家に帰るまでも、帰ってからも、俺はあのときの自分の動きを思い出して、何をやったのか考えていた。そして、入浴をしてベッドに倒れ込んでからも。
頭に当たるはずの木剣を避けたとき、俺は疲労困憊で動くどころか考えたりする余裕もなかった。
それなのに木剣を避けるときの動きは明らかに早くなっていて、それは、俺以外の何かが身体を動かしたような感覚として記憶に残っていた。
「ミックに言われた通りだったのか。」
師匠と出会う前の日にミックに言われた、「考えすぎている」という指摘は、確かに的を射ていた。
日本に生きていた頃の俺は運動もできたから、身体に染みついた動きが直観的にできた感覚も覚えている。そして、今日体験したものは直観という「脳の働き」よりももっと早かった。
「煌糸が働いているのは、『身体の使い方』なんだろうな。」
煌糸の力という言葉から、俺は、煌糸が筋肉の力と同じようなものだと思っていた。でも、今日の体験から考えると、煌糸は神経が指令を伝えるのに先立って、身体に指令を伝えているようなのだ。

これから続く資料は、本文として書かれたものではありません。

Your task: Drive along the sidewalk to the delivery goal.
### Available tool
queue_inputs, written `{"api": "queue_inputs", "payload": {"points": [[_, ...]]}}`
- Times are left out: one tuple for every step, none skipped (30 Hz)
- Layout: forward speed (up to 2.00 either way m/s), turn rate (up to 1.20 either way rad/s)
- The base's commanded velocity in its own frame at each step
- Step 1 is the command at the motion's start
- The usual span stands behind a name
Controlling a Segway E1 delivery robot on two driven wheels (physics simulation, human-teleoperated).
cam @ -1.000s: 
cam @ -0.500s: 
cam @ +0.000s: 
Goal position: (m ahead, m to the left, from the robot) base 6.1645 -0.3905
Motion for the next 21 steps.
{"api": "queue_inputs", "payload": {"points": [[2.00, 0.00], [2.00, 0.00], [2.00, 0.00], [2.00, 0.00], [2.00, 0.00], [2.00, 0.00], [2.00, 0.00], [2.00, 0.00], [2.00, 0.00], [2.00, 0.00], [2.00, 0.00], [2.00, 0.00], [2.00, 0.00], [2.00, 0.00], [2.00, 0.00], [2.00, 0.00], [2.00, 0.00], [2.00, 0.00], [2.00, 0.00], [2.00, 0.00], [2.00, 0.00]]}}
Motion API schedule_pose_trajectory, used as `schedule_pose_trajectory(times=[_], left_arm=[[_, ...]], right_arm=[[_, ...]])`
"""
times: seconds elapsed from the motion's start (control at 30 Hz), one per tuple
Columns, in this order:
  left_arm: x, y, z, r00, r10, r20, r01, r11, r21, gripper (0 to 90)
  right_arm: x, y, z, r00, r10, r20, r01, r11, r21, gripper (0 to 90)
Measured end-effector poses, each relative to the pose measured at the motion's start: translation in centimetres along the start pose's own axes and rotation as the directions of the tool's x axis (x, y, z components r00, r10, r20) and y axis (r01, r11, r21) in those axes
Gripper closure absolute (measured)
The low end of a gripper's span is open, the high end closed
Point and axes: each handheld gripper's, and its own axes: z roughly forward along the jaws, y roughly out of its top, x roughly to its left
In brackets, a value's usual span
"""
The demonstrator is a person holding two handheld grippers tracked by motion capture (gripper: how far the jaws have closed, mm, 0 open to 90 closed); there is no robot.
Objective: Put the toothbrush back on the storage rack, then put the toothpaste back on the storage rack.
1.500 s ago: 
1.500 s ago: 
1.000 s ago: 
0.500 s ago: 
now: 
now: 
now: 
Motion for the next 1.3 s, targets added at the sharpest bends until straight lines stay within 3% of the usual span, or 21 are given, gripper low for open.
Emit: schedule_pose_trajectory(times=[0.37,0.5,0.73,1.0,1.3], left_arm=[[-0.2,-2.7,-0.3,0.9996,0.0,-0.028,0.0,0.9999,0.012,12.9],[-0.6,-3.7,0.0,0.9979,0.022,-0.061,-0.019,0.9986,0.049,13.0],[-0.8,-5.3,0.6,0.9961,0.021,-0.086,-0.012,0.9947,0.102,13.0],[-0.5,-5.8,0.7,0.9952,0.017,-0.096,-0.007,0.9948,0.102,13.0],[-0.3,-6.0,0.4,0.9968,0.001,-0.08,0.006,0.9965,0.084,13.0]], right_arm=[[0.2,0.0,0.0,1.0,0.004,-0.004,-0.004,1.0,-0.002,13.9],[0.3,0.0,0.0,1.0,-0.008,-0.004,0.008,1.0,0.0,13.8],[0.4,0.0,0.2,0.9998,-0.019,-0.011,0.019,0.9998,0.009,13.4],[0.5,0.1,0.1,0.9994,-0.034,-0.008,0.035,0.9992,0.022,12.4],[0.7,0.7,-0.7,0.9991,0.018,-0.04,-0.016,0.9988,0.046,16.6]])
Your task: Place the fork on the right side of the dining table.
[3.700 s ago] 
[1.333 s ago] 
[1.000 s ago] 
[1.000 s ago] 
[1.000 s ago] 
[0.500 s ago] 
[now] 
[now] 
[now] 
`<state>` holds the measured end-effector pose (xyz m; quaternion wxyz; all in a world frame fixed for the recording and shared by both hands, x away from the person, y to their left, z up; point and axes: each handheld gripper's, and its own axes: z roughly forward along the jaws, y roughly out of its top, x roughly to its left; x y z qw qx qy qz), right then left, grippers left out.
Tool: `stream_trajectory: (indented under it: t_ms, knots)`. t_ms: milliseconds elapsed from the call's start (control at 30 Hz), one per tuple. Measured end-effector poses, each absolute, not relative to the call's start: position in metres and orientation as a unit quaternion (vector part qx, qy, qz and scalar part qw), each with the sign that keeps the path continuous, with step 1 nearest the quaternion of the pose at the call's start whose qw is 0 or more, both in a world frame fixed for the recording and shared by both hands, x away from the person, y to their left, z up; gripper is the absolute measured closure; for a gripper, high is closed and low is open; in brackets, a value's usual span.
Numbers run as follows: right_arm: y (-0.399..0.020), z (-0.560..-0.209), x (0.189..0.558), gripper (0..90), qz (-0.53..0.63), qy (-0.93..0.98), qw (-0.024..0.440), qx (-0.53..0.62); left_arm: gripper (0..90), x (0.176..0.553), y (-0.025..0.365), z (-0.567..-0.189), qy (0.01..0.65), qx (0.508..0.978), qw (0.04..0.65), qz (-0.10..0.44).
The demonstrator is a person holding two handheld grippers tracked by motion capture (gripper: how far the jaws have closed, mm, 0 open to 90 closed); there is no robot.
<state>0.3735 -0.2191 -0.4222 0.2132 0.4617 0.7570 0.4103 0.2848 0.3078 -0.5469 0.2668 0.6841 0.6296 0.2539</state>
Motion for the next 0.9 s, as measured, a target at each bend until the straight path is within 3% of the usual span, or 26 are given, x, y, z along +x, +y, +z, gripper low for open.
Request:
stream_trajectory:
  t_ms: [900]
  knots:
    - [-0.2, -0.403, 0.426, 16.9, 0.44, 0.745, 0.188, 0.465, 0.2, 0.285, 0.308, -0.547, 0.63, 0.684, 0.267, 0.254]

この世界の人の身体は、そういう煌糸+神経の作用に従って動くようにできている。
「なのに俺は、身体だけのやり方で頑張っていて、なぜ上手くいかないのか、俺の枠の中だけで考えてた、と。」
つまり、考えすぎていたんだ。直樹の身体と今の身体の違いが分かっていなかった。
「だったらさ……今の俺は……。」
父と師匠が試合をしたあの時、話を聞きながら閃いたことが、脳裏をよぎる。
それは俺にとって煌糸を使えていなかったことよりも受け入れ難いことで、俺は悩みながら疲れに飲まれて眠りに就いた。